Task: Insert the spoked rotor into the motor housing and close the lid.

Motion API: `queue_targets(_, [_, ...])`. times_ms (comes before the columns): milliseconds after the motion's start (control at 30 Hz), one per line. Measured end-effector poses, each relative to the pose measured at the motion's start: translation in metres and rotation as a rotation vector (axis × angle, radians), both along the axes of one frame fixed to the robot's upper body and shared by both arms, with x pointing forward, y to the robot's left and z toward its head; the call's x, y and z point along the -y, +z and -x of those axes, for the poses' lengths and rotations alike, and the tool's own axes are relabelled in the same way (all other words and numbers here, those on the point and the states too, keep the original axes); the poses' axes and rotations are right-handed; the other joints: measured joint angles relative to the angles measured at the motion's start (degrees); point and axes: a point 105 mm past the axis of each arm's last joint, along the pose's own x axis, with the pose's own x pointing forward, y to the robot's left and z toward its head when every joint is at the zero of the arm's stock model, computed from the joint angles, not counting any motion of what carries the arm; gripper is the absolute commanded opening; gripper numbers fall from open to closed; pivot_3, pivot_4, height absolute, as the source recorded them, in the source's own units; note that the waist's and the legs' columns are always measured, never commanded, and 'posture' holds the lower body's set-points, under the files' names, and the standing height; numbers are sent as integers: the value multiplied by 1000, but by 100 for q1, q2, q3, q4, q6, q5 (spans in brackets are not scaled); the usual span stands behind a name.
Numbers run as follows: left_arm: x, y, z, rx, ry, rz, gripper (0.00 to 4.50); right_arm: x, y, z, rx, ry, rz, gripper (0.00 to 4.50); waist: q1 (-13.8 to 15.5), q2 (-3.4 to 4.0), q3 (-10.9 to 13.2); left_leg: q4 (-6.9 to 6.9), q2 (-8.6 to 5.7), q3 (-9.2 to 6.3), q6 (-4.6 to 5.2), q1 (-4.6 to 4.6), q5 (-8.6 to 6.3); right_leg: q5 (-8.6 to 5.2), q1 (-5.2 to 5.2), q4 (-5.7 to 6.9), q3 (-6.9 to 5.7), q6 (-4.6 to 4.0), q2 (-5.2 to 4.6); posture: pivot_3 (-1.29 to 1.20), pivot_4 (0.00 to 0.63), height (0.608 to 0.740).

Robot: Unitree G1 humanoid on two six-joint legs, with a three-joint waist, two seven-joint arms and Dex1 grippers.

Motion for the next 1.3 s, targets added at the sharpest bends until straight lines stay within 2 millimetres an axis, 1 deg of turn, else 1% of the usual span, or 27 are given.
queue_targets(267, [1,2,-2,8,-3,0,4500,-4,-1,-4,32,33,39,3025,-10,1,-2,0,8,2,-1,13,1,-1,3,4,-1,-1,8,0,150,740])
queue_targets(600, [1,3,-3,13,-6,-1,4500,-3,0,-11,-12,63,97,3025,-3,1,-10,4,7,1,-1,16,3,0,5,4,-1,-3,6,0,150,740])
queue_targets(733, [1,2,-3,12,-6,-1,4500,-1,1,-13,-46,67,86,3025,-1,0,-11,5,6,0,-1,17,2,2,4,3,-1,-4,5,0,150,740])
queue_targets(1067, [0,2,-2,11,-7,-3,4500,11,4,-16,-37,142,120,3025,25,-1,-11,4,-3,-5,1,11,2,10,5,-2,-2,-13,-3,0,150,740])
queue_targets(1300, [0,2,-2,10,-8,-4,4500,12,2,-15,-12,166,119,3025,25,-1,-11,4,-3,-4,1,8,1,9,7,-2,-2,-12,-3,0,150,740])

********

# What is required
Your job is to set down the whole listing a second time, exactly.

# Written response
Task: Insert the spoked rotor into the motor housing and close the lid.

Motion API: `queue_targets(_, [_, ...])`. times_ms (comes before the columns): milliseconds after the motion's start (control at 30 Hz), one per line. Measured end-effector poses, each relative to the pose measured at the motion's start: translation in metres and rotation as a rotation vector (axis × angle, radians), both along the axes of one frame fixed to the robot's upper body and shared by both arms, with x pointing forward, y to the robot's left and z toward its head; the call's x, y and z point along the -y, +z and -x of those axes, for the poses' lengths and rotations alike, and the tool's own axes are relabelled in the same way (all other words and numbers here, those on the point and the states too, keep the original axes); the poses' axes and rotations are right-handed; the other joints: measured joint angles relative to the angles measured at the motion's start (degrees); point and axes: a point 105 mm past the axis of each arm's last joint, along the pose's own x axis, with the pose's own x pointing forward, y to the robot's left and z toward its head when every joint is at the zero of the arm's stock model, computed from the joint angles, not counting any motion of what carries the arm; gripper is the absolute commanded opening; gripper numbers fall from open to closed; pivot_3, pivot_4, height absolute, as the source recorded them, in the source's own units; note that the waist's and the legs' columns are always measured, never commanded, and 'posture' holds the lower body's set-points, under the files' names, and the standing height; numbers are sent as integers: the value multiplied by 1000, but by 100 for q1, q2, q3, q4, q6, q5 (spans in brackets are not scaled); the usual span stands behind a name.
Numbers run as follows: left_arm: x, y, z, rx, ry, rz, gripper (0.00 to 4.50); right_arm: x, y, z, rx, ry, rz, gripper (0.00 to 4.50); waist: q1 (-13.8 to 15.5), q2 (-3.4 to 4.0), q3 (-10.9 to 13.2); left_leg: q4 (-6.9 to 6.9), q2 (-8.6 to 5.7), q3 (-9.2 to 6.3), q6 (-4.6 to 5.2), q1 (-4.6 to 4.6), q5 (-8.6 to 6.3); right_leg: q5 (-8.6 to 5.2), q1 (-5.2 to 5.2), q4 (-5.7 to 6.9), q3 (-6.9 to 5.7), q6 (-4.6 to 4.0), q2 (-5.2 to 4.6); posture: pivot_3 (-1.29 to 1.20), pivot_4 (0.00 to 0.63), height (0.608 to 0.740).

Robot: Unitree G1 humanoid on two six-joint legs, with a three-joint waist, two seven-joint arms and Dex1 grippers.

Motion for the next 1.3 s, targets added at the sharpest bends until straight lines stay within 2 millimetres an axis, 1 deg of turn, else 1% of the usual span, or 27 are given.
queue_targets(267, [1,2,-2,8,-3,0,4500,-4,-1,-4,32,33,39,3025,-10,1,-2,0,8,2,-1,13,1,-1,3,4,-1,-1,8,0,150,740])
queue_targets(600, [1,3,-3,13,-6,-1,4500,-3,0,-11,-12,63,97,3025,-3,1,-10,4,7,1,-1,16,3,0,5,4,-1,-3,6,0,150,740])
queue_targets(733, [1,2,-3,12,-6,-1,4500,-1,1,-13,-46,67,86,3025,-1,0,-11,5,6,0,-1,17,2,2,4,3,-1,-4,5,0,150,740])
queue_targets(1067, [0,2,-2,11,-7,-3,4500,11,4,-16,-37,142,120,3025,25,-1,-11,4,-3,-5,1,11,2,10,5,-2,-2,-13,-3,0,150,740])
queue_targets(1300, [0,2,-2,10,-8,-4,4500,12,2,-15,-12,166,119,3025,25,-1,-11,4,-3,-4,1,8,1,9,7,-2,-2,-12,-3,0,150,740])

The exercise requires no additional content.